## INSTRUCTIONS TO FOLLOW
Output the entries word for word. Omit images.

## DATASET RECORDS
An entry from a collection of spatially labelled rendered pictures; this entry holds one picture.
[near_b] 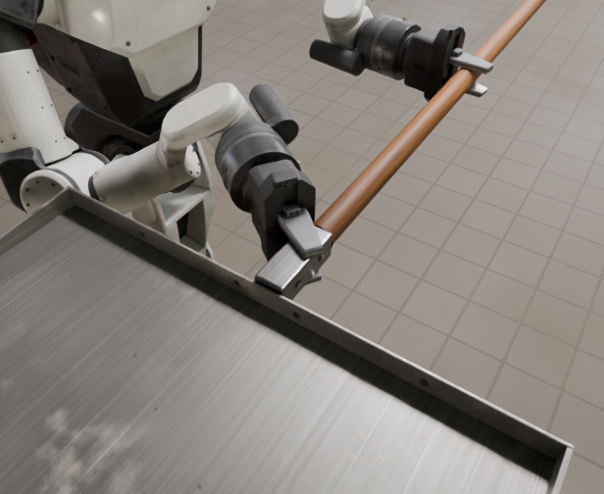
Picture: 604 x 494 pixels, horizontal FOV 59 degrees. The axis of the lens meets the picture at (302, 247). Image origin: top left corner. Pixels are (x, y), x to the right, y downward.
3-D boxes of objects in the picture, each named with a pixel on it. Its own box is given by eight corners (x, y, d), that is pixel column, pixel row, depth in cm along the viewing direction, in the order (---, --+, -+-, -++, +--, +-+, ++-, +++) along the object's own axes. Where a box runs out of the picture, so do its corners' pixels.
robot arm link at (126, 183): (174, 196, 69) (59, 250, 75) (197, 174, 79) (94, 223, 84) (129, 121, 66) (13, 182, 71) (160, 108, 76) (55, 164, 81)
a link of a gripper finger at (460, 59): (484, 75, 77) (446, 63, 80) (494, 68, 79) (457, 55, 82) (487, 65, 76) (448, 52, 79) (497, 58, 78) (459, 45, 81)
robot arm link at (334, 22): (366, 60, 92) (380, 1, 96) (355, 20, 84) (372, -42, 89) (329, 61, 94) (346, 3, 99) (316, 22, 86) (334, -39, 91)

## RESPONSE BOX
An entry from a collection of spatially labelled rendered pictures; this entry holds one picture.
[near_b] 
Picture: 604 x 494 pixels, horizontal FOV 59 degrees. The axis of the lens meets the picture at (302, 247). Image origin: top left corner. Pixels are (x, y), x to the right, y downward.
3-D boxes of objects in the picture, each named with a pixel on it. Its own box is given by eight corners (x, y, d), that is pixel column, pixel row, depth in cm along the viewing direction, in the order (---, --+, -+-, -++, +--, +-+, ++-, +++) along the object's own axes. Where a box runs out of the picture, so do its corners' pixels.
robot arm link at (126, 183): (174, 196, 69) (59, 250, 75) (197, 174, 79) (94, 223, 84) (129, 121, 66) (13, 182, 71) (160, 108, 76) (55, 164, 81)
a link of a gripper finger at (460, 59): (484, 75, 77) (446, 63, 80) (494, 68, 79) (457, 55, 82) (487, 65, 76) (448, 52, 79) (497, 58, 78) (459, 45, 81)
robot arm link at (334, 22): (366, 60, 92) (380, 1, 96) (355, 20, 84) (372, -42, 89) (329, 61, 94) (346, 3, 99) (316, 22, 86) (334, -39, 91)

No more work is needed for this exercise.